▶ **What this task involves**
Every line below that holds "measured" must be copied.

▶ **Collected material**
# # # # #
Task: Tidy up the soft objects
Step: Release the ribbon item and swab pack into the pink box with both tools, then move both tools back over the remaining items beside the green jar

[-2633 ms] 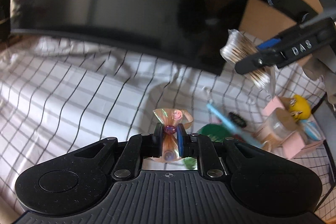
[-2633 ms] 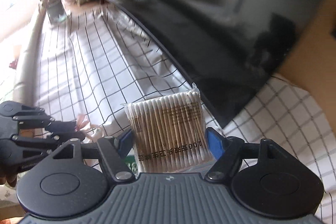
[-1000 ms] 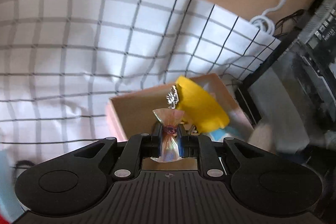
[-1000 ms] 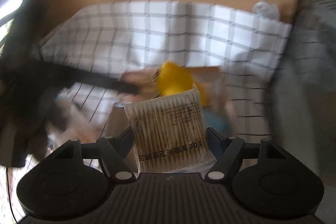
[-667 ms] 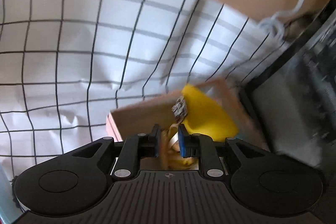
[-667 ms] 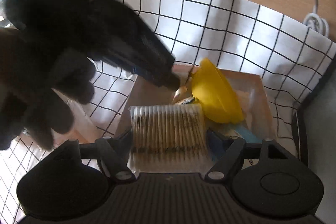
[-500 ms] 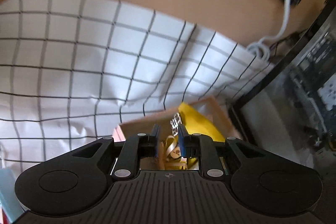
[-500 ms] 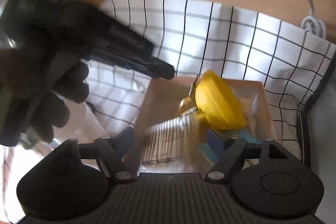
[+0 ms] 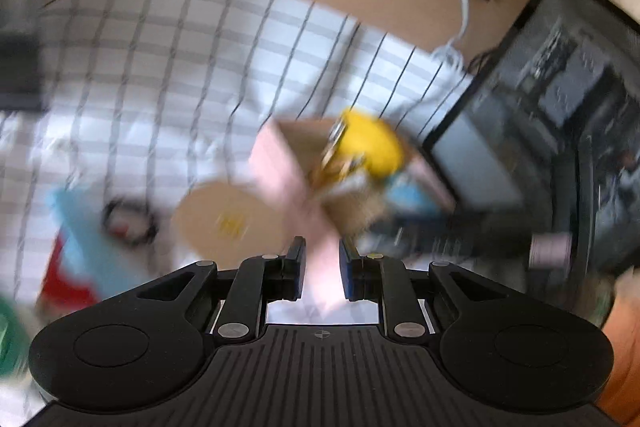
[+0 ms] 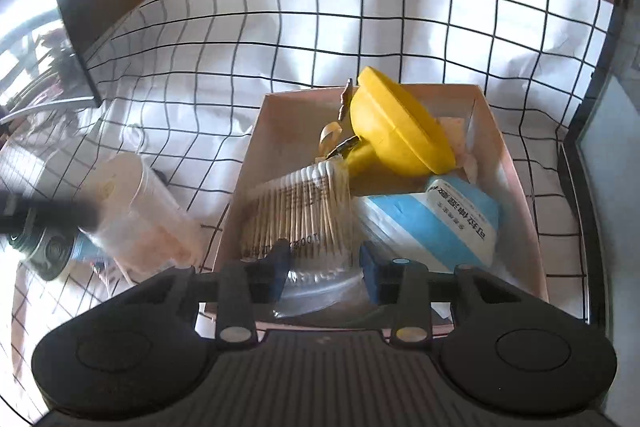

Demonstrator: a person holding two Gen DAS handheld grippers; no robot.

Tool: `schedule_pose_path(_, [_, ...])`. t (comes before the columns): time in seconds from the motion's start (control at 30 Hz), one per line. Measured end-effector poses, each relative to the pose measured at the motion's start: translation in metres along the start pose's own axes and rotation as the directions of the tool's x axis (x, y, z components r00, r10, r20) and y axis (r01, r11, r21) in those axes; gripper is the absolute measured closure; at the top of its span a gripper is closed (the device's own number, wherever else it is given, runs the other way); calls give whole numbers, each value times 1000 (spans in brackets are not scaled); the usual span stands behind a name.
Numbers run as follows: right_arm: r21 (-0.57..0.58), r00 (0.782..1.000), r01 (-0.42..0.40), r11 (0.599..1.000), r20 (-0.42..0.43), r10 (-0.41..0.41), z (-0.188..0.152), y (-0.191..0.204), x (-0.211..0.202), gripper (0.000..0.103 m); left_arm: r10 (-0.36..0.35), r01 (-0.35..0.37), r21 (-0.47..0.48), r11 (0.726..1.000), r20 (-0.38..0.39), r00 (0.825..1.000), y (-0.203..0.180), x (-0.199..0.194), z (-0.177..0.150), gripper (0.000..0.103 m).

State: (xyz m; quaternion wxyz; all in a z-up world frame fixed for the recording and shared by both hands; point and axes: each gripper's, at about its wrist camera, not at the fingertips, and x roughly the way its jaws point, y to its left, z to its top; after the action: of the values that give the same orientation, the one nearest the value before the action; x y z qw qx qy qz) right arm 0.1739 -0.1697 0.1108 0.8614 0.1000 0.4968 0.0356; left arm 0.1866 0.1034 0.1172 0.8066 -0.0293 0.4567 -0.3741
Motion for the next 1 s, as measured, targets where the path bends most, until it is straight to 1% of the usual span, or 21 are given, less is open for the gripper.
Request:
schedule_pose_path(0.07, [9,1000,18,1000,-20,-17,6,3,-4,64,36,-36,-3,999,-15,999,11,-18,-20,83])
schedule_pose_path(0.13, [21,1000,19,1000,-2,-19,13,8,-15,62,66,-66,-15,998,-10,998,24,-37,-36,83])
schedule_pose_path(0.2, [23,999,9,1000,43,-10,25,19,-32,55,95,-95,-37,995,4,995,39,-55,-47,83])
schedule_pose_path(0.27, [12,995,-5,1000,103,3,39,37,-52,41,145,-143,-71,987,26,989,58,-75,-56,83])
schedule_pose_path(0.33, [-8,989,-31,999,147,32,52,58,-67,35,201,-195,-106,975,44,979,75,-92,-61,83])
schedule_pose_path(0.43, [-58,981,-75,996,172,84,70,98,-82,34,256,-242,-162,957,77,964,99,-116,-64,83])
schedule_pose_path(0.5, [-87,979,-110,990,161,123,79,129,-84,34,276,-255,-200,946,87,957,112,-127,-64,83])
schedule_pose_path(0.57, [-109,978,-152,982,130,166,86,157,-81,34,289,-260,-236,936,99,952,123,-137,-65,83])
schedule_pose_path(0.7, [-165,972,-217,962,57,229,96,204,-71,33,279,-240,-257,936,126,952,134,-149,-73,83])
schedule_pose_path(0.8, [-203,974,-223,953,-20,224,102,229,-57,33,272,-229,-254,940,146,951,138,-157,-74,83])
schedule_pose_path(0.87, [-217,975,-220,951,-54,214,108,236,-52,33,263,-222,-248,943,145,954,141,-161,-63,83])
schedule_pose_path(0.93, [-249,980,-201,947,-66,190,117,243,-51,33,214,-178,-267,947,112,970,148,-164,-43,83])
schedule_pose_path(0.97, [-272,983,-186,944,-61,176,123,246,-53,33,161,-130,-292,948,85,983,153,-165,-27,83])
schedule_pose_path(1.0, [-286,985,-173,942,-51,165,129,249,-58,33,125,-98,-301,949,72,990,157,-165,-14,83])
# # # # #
▶ **Your response**
Tool: `schedule_pose_path(_, [_, ...])`. t (comes before the columns): time in seconds from the motion's start (control at 30 Hz), one per line. Measured end-effector poses, each relative to the pose measured at the motion's start: translation in metres along the start pose's own axes and rotation as the directions of the tool's x axis (x, y, z components r00, r10, r20) and y axis (r01, r11, r21) in those axes; gripper is the absolute measured closure; at the top of its span a gripper is closed (the device's own number, wherever else it is given, runs the other way); calls give whole numbers, each value times 1000 (spans in brackets are not scaled); the usual span stands behind a name.
Motion for the next 1 s, as measured, targets where the path bends most, until it is straight to 1% of the usual span, or 21 are given, less is open for the gripper.

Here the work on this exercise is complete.